Jacob Anderson, the former Baylor fraternity president accused of raping a classmate in 2016, has been banned from the university he is currently attending after some of his fellow students called for his removal.
On Monday, during his criminal trial for his alleged rape of a Baylor sophomore at an off-campus party in 2016, Anderson accepted a plea deal that resulted in nothing more serious than a $400 fine. Shortly after, students at the University of Texas at Dallas, where Anderson is now studying finance, began calling for university officials to remove him from campus, with almost 28,000 people signing a petition calling for him to be kicked out.
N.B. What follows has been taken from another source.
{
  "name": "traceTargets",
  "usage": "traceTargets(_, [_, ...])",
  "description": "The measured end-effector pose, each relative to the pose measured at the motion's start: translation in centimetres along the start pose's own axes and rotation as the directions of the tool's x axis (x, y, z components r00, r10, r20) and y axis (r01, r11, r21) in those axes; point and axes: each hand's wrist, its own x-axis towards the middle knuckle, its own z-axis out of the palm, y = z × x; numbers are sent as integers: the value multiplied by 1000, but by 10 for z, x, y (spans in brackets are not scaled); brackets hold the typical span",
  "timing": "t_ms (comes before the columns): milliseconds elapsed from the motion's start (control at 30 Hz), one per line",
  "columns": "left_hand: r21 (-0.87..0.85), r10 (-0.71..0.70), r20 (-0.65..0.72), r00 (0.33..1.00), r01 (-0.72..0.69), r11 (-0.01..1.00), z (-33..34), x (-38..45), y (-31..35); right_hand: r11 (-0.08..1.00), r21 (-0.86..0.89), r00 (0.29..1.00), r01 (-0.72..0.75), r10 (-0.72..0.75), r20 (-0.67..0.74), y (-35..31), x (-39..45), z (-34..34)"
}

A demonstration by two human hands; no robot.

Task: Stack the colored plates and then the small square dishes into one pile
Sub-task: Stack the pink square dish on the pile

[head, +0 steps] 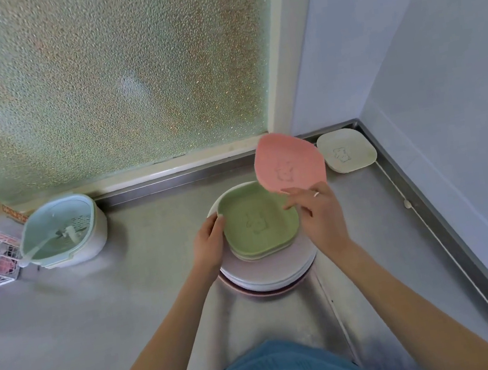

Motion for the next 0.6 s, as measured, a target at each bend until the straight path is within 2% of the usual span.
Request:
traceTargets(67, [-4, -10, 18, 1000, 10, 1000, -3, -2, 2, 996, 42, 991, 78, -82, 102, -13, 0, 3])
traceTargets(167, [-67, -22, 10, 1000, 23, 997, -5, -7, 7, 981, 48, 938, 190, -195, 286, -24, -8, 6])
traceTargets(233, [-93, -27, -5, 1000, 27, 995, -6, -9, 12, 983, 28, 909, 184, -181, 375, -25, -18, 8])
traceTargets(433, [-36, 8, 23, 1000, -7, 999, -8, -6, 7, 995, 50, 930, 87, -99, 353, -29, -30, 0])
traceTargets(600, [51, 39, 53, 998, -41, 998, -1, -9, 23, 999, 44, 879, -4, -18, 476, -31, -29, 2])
The petition, which is hosted on the progressive organization MoveOn’s platform, states:
Following the news of allegations of sexual assault, Baylor removed Jacob Anderson not only from the fraternity over which he presided but also kicked him out of the school. Now, following a plea of no contest, he is a student at UT Dallas. The students at UT Dallas have a right to feel safe on their campus. Anderson submitted a plea of no contest and was sentenced to deferred probation, and will not be made to register as a sex offender. That being the case, the school has a responsibility to ensure that their decision to admit Anderson was fully informed.
On Wednesday, the school’s president responded, and without mentioning Anderson by name, announced that he has (apparently) been banned from campus. “There is nothing more important at UT Dallas than the safety and security of our students,” wrote UT Dallas president Richard C. Benson. “Based on recent court action and other information over the last several days, that student will not participate in UTD commencement activities, will not attend UT Dallas graduate school and will not be present on campus as a student or as a guest.”
Curiously, given the high-profile nature of Anderson’s case, Benson also asserted that the university had no knowledge of what it called Anderson’s “legal history” before admitting him.
It’s worth noting that as with his criminal trial, the consequences here seem like little more than a slap on the wrist. Anderson, who was scheduled to graduate next week, will still receive his degree, according to news reports. And it appears that being an accused rapist hasn’t prevented him from finding a job—the Waco Tribune states that Anderson is also working for a real estate development company in Dallas.